**What you will do:**
All of the data should be given again word for word, though the images are to be left out.

*** Given material Section Begins ***

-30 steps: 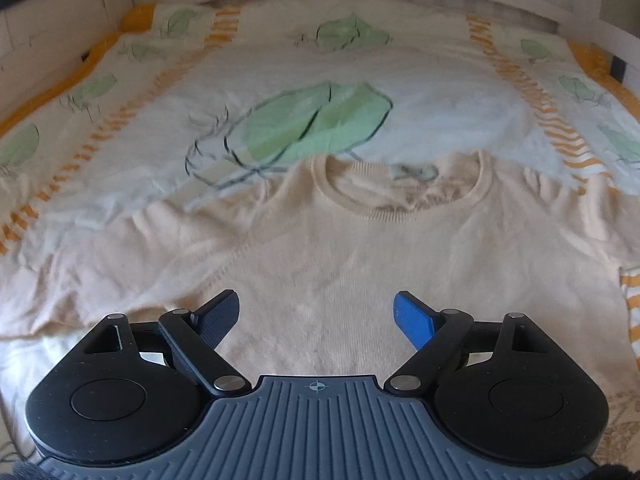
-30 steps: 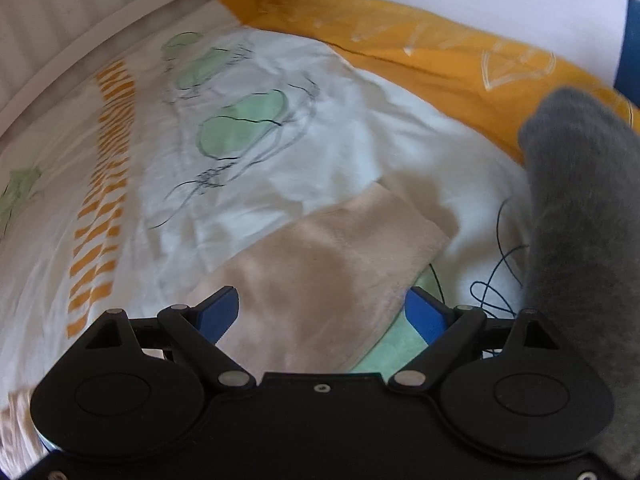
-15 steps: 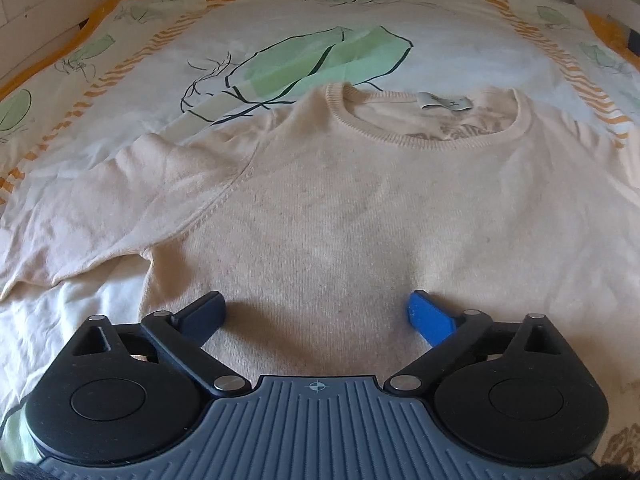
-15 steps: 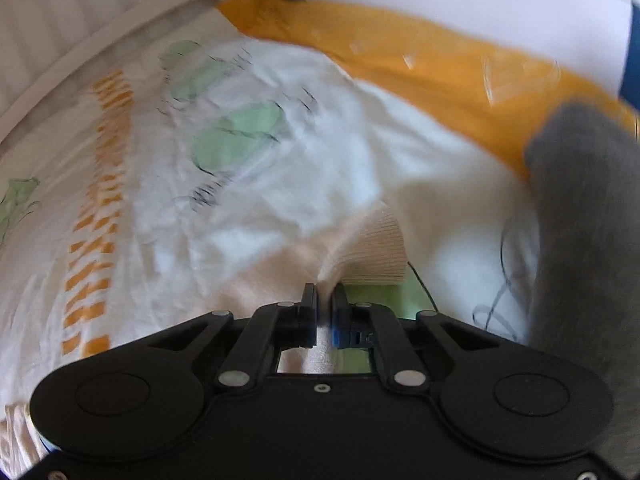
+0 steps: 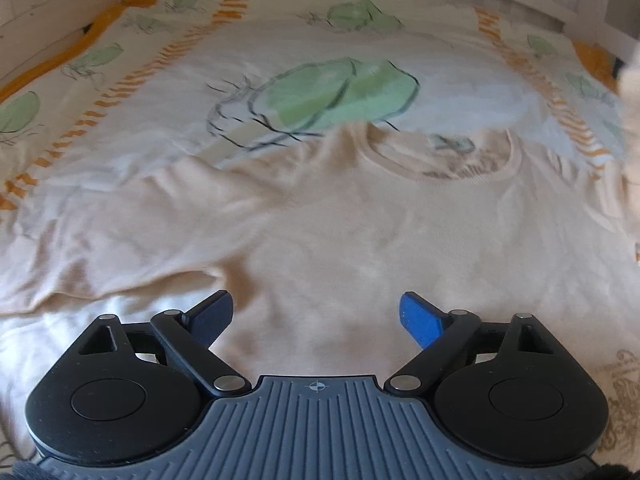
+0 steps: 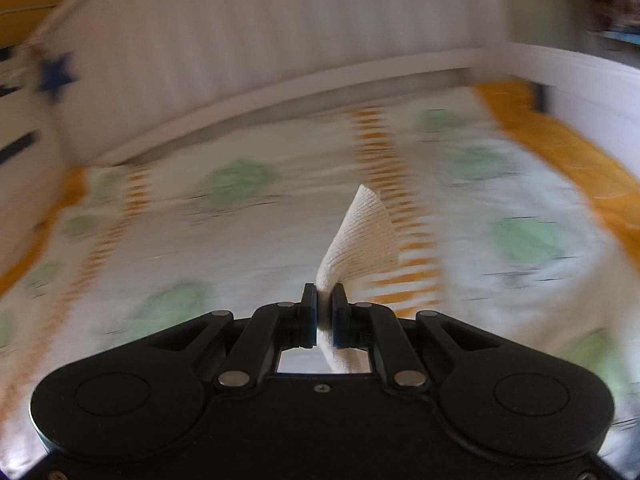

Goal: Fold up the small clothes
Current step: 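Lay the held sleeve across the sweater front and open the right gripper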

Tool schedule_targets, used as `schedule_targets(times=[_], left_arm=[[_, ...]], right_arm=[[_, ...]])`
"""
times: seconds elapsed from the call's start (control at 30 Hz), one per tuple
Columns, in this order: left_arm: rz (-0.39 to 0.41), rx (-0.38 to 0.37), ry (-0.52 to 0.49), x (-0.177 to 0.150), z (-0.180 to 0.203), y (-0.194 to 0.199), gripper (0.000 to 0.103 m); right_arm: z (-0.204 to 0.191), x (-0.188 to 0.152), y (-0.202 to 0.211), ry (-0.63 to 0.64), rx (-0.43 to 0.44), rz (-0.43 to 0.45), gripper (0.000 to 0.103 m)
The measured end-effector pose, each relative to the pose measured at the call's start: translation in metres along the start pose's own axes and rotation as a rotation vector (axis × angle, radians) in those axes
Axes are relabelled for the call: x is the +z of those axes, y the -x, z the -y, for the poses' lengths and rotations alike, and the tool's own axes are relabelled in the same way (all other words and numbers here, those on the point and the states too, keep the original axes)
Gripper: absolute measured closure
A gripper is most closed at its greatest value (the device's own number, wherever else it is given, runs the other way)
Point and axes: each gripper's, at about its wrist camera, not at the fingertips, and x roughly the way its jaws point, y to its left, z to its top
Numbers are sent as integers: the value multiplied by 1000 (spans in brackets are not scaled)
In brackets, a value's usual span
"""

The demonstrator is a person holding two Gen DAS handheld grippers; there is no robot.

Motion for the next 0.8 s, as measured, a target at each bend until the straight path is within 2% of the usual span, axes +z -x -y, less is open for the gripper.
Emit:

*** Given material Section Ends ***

**Written reply:**
-30 steps: 
-30 steps: 
-15 steps: 
-15 steps: 
+0 steps: 
+0 steps: 

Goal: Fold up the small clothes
Current step: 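Lay the held sleeve across the sweater front and open the right gripper
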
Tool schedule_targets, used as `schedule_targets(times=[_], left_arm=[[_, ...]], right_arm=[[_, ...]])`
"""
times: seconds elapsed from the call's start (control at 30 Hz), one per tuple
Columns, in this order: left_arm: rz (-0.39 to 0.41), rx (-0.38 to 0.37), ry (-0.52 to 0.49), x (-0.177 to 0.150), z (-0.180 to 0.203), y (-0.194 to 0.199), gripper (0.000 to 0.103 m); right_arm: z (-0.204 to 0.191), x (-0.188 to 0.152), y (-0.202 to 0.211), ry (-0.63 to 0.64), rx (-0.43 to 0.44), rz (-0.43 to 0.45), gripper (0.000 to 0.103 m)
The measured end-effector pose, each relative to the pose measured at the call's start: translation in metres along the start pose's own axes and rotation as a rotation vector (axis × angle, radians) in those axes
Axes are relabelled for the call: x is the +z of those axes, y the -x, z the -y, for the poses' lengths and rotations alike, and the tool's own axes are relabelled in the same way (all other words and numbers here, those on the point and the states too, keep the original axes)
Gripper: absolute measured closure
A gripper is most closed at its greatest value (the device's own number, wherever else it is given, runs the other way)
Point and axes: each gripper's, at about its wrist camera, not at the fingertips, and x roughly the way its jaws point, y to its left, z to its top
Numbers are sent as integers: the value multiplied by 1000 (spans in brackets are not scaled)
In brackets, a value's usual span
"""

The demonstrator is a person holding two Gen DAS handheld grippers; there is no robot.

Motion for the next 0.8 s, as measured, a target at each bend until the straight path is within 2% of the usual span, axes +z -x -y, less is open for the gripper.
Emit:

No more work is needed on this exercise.